Symantec have recently confirmed that source code to their PCAnywhere and Norton Antivirus was stolen in a 2006 security breach. Now hackers have demanded $50,000 (R378,026) to keep the source code from appearing online.
An email exchange between a Symantec employee named Sam Thomas and an individual named “Yamatough” shows the two discussing how Symantec would pay the hacker group $50,000 to prevent them from releasing the source code.
“We will pay you $50,000.00 (R378,026) USD total,” Thomas said in an e-mail dated Thursday. “However, we need assurances that you are not going to release the code after payment. We will pay you $2,500 (R18,901.30) a month for the first three months. Payments start next week. After the first three months you have to convince us you have destroyed the code before we pay the balance. We are trusting you to keep your end of the bargain.”
Symantec confirmed the extortion attempt to Cnet, saying “In January an individual claiming to be part of the ‘Anonymous’ group attempted to extort a payment from Symantec in exchange for not publicly posting stolen Symantec source code they claimed to have in their possession. Symantec conducted an internal investigation into this incident and also contacted law enforcement given the attempted extortion and apparent theft of intellectual property.”

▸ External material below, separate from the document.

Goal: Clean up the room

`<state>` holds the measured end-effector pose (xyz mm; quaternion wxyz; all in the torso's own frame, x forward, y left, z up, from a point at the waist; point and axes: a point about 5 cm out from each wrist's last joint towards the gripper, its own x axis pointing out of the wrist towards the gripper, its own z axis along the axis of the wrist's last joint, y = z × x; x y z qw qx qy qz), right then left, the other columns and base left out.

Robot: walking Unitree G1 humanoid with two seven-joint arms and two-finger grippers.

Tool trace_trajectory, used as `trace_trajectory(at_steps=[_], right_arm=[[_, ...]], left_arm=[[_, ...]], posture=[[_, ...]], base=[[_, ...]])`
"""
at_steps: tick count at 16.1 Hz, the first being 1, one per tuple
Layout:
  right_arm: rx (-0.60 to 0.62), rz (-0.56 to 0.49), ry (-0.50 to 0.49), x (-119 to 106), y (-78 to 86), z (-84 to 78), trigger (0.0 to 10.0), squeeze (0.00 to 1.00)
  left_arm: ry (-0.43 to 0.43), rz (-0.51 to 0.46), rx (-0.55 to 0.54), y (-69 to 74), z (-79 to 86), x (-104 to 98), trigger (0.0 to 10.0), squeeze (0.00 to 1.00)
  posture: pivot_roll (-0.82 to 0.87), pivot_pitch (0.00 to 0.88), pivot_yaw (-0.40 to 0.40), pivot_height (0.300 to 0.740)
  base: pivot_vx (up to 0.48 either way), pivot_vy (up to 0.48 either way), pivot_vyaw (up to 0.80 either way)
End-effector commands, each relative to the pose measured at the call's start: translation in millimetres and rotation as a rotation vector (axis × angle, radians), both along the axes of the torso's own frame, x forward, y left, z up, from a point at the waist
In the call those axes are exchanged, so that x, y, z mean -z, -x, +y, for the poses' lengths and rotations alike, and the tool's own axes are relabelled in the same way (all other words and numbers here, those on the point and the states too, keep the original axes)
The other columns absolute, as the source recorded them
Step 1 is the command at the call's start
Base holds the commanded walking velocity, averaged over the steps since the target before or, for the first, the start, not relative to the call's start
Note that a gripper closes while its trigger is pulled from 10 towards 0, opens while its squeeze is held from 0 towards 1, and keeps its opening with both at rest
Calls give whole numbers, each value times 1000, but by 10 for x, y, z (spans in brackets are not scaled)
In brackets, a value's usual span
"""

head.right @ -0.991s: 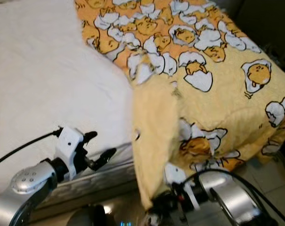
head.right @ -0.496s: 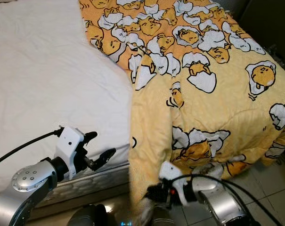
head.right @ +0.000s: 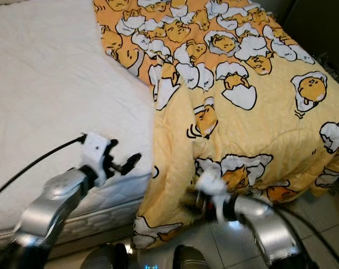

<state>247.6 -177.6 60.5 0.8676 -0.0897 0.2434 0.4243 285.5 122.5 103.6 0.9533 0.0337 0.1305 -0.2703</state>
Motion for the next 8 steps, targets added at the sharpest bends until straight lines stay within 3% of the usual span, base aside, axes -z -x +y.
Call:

Negotiations have since broken down, and the source code has apparently made it onto popular torrent websites under the name “Symantec’s pcAnywhere Leaked Source Code”.
Read the full story at: Cnet.
Symantec have sent through the statement below, clarifying that communications between Sam Thomas and “Yamatough” were in fact between law enforcement agencies and the hackers; no Symantec employees were involved.
To clarify and reiterate, the e-mail string posted by Anonymous was actually between them and a fake e-mail address set up by law enforcement. Anonymous actually reached out to us, first, saying that if we provided them with money, they would not post any more source code. At that point, given that it was a clear cut case of extortion, we contacted law enforcement and turned the investigation over to them. All subsequent communications were actually between Anonymous and law enforcement agents – not Symantec. This was all part of their investigative techniques for these types of incidents.